Tally how many lines in the material include the word "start", then give that figure by itself.

=== Begin Enclosure ===

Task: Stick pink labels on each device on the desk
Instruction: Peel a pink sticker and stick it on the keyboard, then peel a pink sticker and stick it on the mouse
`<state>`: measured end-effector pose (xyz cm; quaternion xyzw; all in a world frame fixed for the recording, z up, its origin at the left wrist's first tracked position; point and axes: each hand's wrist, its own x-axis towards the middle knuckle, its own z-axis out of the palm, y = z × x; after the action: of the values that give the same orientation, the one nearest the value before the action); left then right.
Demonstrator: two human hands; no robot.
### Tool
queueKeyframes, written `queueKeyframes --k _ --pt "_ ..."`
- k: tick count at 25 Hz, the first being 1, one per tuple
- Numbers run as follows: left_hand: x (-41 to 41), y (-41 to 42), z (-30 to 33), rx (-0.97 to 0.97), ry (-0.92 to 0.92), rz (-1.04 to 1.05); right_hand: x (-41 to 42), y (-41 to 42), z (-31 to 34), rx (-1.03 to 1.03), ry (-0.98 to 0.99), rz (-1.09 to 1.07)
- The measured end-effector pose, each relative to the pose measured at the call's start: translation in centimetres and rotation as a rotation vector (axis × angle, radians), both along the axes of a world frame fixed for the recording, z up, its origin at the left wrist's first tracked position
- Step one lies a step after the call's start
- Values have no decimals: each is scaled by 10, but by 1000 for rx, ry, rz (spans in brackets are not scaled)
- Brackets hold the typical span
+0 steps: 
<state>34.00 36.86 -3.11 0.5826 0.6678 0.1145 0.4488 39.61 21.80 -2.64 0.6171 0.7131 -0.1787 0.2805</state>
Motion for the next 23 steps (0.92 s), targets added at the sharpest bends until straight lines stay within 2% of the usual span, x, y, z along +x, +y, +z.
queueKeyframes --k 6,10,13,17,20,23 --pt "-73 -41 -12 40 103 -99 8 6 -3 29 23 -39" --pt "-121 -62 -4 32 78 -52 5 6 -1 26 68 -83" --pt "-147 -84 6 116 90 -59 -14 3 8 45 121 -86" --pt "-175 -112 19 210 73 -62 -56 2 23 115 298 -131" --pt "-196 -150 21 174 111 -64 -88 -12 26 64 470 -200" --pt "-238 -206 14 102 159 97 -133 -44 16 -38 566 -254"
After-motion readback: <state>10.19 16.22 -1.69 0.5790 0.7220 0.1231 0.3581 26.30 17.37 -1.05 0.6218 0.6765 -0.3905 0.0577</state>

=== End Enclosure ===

Reply to the exercise.
2